All that trouble Celia and her relatives took to write to each other, although the censors cut out huge portions of their letters. I like to think Celia would like it if we can find the descendants of her relatives.

Celia’s Cousin Rose

That is Celia, standing in the back row, second from left. To her left (our right) is her cousin Rose (born Reisel).

Let’s take a look at the 1910 census (originally posted in “Celia’s Uncle Max and Family”). Seventeen-year-old Rose is an “operator” in a “waist shop.” There is a second page, where Celia is listed as “Jennie” and 19-years-old. She is also listed as an operator in a waist shop.

So what was a waist shop? Think of it as a blouse shop. They sold shirtwaists.

What was an operator then? Did the girls work together in this shop? If so, did they make the shirtwaists or did they sell them? I’m guessing that since this was right after Celia arrived, and the family trade seems to have been seamstress/tailor, that the girls sewed the blouses.

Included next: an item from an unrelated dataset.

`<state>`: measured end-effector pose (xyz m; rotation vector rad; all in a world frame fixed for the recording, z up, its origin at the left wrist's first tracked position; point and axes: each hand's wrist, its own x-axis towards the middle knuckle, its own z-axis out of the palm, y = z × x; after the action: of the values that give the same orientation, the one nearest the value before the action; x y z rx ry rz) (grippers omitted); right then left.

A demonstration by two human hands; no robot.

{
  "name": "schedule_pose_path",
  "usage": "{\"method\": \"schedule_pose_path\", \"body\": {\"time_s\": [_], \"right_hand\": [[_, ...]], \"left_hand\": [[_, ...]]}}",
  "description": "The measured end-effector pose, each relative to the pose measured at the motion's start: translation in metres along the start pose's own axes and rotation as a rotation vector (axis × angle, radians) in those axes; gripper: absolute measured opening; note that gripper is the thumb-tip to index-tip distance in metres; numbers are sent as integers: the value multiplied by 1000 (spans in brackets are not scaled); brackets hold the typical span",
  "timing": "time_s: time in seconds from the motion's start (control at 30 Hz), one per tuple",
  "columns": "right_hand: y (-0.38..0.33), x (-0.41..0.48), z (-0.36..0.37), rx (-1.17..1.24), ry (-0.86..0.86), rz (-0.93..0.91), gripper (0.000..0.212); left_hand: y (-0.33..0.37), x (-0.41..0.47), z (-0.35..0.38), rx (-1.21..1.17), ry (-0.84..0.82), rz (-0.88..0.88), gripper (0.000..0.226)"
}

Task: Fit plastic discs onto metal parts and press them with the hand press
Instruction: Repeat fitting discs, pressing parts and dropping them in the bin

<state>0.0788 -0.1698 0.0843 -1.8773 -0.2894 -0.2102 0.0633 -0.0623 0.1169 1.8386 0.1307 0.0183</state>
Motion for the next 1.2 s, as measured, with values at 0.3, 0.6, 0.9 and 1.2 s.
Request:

Because of something that Amy Cohen mentioned below, I am adding a link here to information about the infamous Triangle Shirtwaist Factory fire. History: Triangle Shirtwaist Factory Fire. It is possible that the place where Celia and Rose worked is similar to this place or a smaller version perhaps. The fire that killed 146 people (mainly young women) occurred in 1911, just one year after the 1910 census. Just one or two years after Celia arrived. I hadn’t put it together until Amy mentioned Triangle, but family lore is that Celia became a bit of an Emma Goldman, standing on a crate and lecturing to people about the need to form unions.

In order not to be complicated here, I am going to skip to the 1925 New York State census to show you something very interesting and gives an idea of how close Celia and Rose became.

This first one is Max’s census report. It shows Max and Anna living with their children Harry, Grace, and Silvia. Presumably, the others have grown up and moved out.

In this second one, we have Celia living with her husband Isidore and their 4-year-old son, Murray. Daughter Eileen has not yet been born, although Celia would have been pregnant with her when the census was taken.

There is a duplication of names on this document, so be careful. Glance at about halfway down on the left side. Look who is living as boarders with Celia and Isidore! Rose and her husband Isidore Cohen and their 5-year-old daughter Grace!

So the two couples lived together with their first children. Imagine! This information was not passed down in the family at all. In fact, none of us had even heard about Rose or this other Isidore!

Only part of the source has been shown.